◆ Assigned task ◆
In the listing that follows, copy out each line that includes the word "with".

◆ Source material ◆
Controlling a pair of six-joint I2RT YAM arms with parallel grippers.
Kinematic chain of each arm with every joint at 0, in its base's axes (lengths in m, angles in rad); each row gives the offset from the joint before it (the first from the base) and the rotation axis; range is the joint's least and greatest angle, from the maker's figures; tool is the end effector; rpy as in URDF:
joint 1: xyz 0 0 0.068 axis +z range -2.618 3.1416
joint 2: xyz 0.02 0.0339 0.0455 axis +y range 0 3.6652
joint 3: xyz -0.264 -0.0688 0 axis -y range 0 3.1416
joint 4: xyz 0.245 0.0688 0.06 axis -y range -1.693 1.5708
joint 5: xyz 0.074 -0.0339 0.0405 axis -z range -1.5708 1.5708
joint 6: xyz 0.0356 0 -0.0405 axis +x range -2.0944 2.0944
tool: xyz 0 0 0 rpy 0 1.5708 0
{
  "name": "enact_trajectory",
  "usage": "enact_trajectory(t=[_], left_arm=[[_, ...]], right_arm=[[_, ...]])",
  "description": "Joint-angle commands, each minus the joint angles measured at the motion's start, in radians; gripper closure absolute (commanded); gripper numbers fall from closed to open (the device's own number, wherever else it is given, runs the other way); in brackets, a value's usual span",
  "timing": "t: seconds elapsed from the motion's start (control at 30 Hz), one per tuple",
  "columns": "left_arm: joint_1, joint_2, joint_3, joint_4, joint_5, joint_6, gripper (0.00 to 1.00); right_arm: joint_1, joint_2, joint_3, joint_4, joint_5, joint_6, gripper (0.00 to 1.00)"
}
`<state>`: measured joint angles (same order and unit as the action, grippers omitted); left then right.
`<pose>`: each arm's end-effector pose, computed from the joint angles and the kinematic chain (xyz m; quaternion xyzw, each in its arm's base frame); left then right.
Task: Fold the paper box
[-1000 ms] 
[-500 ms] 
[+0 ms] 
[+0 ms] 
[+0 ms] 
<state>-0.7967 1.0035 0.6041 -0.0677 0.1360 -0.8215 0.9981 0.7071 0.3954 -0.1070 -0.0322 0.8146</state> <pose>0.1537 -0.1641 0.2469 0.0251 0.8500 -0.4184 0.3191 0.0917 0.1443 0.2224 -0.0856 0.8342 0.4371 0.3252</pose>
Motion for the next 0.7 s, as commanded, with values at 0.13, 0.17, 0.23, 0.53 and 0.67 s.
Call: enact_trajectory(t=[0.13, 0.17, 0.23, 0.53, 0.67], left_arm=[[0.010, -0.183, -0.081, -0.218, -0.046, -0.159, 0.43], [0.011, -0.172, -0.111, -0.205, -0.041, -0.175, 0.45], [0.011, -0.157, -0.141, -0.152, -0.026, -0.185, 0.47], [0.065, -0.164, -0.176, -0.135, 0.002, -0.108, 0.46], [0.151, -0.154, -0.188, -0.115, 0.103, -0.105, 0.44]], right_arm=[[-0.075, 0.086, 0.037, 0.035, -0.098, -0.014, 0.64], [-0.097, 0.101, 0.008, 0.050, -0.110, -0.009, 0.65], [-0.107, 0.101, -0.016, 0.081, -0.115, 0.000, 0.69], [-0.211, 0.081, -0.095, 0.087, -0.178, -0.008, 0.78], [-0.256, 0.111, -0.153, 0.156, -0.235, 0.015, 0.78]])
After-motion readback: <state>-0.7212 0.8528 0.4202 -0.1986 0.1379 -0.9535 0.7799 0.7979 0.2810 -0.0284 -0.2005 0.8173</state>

◆ Finished task ◆
Controlling a pair of six-joint I2RT YAM arms with parallel grippers.
Kinematic chain of each arm with every joint at 0, in its base's axes (lengths in m, angles in rad); each row gives the offset from the joint before it (the first from the base) and the rotation axis; range is the joint's least and greatest angle, from the maker's figures; tool is the end effector; rpy as in URDF:
Motion for the next 0.7 s, as commanded, with values at 0.13, 0.17, 0.23, 0.53 and 0.67 s.

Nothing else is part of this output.